Вторник, среда, четверг
Шрифт:
— А в чем моя вина? Что я сделал?
— Ладно, давай не будем спорить, сейчас не время и не место… Со своей стороны я сделаю все возможное. Расскажу о вас все как есть и, надеюсь…
Губы его шевелятся, но я уже не слышу. Вокруг оглушительный грохот. «Бофорсы» обстреливают теперь Череснеш и железнодорожное депо. Минометы, полевая артиллерия, станковые пулеметы, противотанковые пушки — все немецкое и венгерское оружие изрыгает огонь в ту сторону, откуда паши только что отступили. Бьют по русским, которые преследуют отступающих, по не столько по ним, сколько по домикам. В обеих частях города много небольших домишек с садами. Рушатся крыши, полуобезумевшие женщины мечутся среди развалин, загорается сразу вся, словно она из папье-маше, церковь в Новом Городе. Без шапок из здания станции выскакивают железнодорожники и неуклюже скатываются с насыпи. На углу улицы Безереди разбегается немноголюдное похоронное шествие, лошади мечутся из стороны в сторону по мостовой, гроб на катафалке подпрыгивает, будто в нем лежит живой человек. Вижу венгерских солдат, попавших под обстрел. Им никак не выбраться из города, пули встречают их там, где они надеялись найти спасение. Сраженные падают на землю, уцелевшие сломя голову перебегают от одного дома к другому. Проклятые артиллеристы! Неужели они не видят, что город пал, какой же смысл продолжать разрушения и сеять смерть?! Из-за вершины Гудимовой горы со свистом проносятся снаряды. Так продолжается еще минут тридцать. Затем наступает тишина. Всю западную часть Нового Города заволокло пылью и дымом. После внезапно прекратившегося оглушительного грохота до нашего слуха доносится глухой гул отдаленной перестрелки, то едва различимые, то более громкие сливающиеся в одно целое вопли. Где теперь русские? Деревья Айи скрывают от моего взора дом Шуранди. Ну, теперь понадобятся эшелоны гробов. Господи, и это по воле твоей. Вдруг перед моими глазами — наш двор, там лежит платяной шкаф, а рядом — все его содержимое. На проволочной решетке беседки висит новый костюм моей матери. Гелетаине заходит в магазин, полы ее элегантного пальто развеваются, но магазина нет, вместо него — черная выгоревшая пустота за дверью, исчезает и Гелетаине, она растворилась в дыму. Там, где только что стояла она, откуда-то сверху возникла фигура бургомистра. Из его выпученных глаз текут слезы. «Старина, я не мог так сказать, сам понимаешь, положение обязывает, но от лица всех благодарю, от имени родины». Геза берет меня за плечо и уводит.

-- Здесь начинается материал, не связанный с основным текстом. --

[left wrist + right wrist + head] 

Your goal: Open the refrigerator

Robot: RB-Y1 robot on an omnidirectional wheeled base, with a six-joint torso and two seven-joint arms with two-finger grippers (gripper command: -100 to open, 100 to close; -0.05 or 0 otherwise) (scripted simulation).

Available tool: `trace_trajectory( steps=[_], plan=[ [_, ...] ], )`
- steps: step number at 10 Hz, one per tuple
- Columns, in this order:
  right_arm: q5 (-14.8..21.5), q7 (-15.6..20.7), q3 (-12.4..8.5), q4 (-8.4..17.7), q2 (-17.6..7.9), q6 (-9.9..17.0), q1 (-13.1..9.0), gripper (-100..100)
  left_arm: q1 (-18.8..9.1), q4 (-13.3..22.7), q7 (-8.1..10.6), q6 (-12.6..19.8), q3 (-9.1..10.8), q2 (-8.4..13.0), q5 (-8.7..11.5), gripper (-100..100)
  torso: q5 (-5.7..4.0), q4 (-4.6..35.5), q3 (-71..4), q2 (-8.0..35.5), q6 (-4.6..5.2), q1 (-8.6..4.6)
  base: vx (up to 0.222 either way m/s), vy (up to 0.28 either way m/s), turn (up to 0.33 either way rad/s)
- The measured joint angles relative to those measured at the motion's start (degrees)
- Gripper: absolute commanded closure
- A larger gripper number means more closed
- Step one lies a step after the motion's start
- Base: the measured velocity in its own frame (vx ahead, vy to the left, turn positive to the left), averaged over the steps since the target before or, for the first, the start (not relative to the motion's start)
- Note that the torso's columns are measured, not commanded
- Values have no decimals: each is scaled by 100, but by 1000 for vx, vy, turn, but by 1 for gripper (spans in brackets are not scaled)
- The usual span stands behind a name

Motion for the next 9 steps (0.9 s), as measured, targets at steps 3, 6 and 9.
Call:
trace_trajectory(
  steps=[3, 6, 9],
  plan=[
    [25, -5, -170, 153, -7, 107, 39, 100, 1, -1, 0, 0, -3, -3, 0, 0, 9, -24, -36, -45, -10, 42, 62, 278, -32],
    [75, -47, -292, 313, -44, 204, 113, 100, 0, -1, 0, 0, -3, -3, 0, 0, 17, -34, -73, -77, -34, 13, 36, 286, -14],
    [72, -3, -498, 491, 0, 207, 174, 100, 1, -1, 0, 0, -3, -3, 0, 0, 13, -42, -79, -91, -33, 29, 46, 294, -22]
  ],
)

— Еще нельзя, — тараторит взволнованно он, — думаешь, мне не хочется, я тоже с ума схожу от неведения, что творится там, внизу, все бы стремглав побежали, но пока нельзя, старина, Дешё тоже говорит, что надо переждать…
Я непонимающе смотрю ему в лицо. Куда бежать, зачем? Я вовсе не собираюсь бежать. У меня и мысли такой не было. Но что, собственно, со мной произошло? Погодите-ка, когда наступила тишина… Нет, еще раньше — катафалк, сраженные солдаты… Но почему? Я хорошо помню, как внимательно следил за всем, все вбирал в себя, пожирая глазами, мог даже наблюдать за разрывами, так отчего же оборвалась эта тревожная, бесконечная нить наблюдений, словно кто-то резко рванул ее.

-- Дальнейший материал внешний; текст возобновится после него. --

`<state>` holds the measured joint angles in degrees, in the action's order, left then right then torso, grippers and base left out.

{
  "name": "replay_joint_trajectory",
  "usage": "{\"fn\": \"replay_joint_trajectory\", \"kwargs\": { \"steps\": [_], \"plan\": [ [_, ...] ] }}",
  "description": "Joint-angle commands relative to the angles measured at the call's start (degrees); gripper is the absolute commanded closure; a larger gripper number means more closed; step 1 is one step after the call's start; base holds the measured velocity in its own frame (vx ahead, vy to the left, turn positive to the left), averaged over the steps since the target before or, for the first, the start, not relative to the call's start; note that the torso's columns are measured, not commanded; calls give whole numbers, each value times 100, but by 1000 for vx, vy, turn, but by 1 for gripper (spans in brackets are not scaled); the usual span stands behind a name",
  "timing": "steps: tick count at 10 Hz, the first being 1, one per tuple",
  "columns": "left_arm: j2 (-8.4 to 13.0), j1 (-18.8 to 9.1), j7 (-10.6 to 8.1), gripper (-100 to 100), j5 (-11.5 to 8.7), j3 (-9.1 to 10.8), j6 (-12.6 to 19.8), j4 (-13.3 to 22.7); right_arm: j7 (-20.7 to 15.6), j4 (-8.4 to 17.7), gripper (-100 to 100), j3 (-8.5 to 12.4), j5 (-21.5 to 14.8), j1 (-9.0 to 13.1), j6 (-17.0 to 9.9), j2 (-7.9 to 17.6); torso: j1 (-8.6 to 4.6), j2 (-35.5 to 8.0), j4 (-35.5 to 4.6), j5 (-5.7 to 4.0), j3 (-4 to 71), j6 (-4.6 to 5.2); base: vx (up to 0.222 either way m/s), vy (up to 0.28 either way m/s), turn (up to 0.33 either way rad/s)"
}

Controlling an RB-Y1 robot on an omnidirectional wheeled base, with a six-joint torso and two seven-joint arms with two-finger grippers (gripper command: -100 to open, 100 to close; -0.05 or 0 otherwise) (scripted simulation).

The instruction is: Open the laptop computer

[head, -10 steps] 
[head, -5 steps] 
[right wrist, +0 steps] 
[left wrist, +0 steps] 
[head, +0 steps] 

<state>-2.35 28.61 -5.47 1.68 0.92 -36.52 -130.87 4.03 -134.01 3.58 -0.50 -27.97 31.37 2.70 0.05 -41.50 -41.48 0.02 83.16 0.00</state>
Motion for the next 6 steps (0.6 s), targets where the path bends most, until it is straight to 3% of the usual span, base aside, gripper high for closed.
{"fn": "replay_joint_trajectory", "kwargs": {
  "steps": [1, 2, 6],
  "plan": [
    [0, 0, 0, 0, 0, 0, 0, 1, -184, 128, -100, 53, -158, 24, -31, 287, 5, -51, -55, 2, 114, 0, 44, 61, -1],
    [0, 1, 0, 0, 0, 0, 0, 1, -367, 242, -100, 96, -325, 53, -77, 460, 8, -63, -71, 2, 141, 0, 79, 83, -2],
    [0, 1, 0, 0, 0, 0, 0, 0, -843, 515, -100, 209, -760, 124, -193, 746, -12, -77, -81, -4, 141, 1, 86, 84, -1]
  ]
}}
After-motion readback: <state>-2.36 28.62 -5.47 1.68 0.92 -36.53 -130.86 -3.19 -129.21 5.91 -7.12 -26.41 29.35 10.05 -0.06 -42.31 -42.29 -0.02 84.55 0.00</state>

— Да, основательно обработали, — безучастным тоном резюмирует Шорки. Его запавшие глаза как бы оценивающе, методически ощупывают Новый Город. — Словно чудовищным градом побило.

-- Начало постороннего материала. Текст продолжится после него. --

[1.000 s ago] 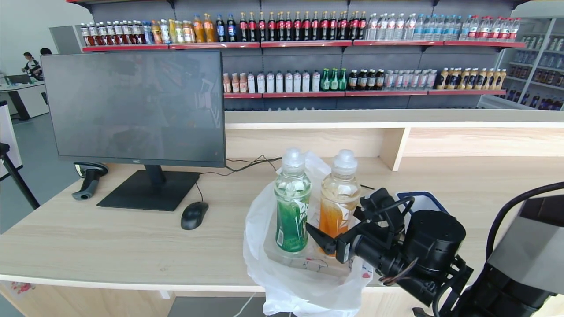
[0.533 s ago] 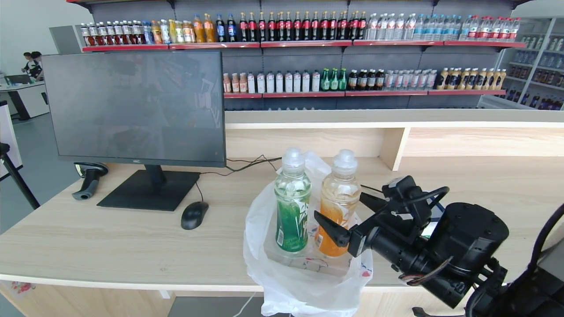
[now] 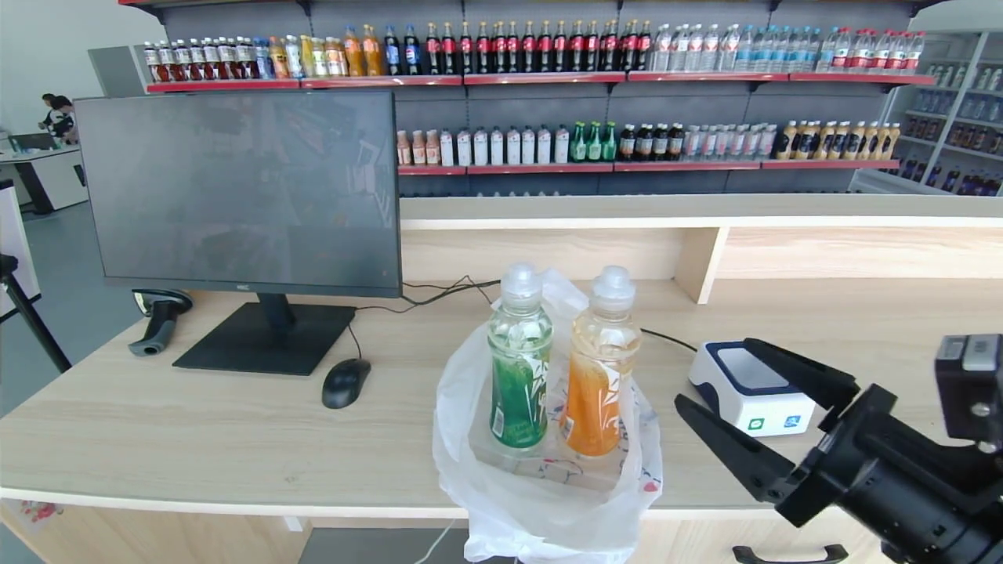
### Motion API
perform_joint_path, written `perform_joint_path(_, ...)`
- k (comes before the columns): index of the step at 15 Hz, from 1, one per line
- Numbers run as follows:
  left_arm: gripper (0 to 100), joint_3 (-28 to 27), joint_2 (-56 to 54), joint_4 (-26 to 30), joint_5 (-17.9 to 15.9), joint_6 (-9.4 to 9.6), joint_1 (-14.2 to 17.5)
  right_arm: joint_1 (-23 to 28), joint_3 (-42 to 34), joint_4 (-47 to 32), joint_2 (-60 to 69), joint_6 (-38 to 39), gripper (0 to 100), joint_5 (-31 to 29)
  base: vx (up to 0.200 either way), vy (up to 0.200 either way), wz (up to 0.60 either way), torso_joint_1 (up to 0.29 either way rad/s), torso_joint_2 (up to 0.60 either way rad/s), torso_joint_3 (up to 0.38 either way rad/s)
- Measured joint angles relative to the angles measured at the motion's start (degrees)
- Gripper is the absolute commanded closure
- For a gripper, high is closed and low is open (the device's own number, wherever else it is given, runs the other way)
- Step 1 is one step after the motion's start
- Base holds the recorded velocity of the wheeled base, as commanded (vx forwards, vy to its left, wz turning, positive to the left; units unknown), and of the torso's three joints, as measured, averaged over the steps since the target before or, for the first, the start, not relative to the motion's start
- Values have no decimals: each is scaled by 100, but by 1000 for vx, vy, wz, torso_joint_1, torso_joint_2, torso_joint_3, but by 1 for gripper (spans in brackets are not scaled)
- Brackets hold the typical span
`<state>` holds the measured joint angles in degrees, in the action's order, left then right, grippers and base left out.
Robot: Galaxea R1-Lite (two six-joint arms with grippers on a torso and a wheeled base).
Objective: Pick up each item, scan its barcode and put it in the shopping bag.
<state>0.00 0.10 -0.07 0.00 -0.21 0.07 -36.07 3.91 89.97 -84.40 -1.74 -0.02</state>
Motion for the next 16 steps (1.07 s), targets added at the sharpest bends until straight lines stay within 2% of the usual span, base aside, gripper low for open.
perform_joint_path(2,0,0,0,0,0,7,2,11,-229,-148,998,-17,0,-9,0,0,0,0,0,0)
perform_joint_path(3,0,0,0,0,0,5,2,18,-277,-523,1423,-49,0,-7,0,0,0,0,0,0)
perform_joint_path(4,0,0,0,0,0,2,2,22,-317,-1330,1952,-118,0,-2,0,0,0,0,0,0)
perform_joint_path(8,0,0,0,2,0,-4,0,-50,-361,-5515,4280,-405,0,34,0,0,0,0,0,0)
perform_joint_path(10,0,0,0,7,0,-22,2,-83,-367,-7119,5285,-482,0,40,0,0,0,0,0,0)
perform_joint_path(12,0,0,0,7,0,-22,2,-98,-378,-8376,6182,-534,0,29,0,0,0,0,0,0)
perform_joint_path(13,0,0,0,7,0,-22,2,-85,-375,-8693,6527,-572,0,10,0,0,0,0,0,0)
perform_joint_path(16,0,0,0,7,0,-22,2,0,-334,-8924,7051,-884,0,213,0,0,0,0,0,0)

Если бы его деревню исколошматили, вряд ли бы этот бандит остался таким равнодушным, он завыл бы белугой, рвал на себе волосы, ногтями откапывал трупы своих детей из-под руин. Но вместо того чтоб одернуть его, я заплакал. Меня будто жестоко избили, все болит, и как ни силюсь, я не могу сдержать слез.
— Ничего-ничего, — успокаивает Фешюш-Яро, — ты не стыдись.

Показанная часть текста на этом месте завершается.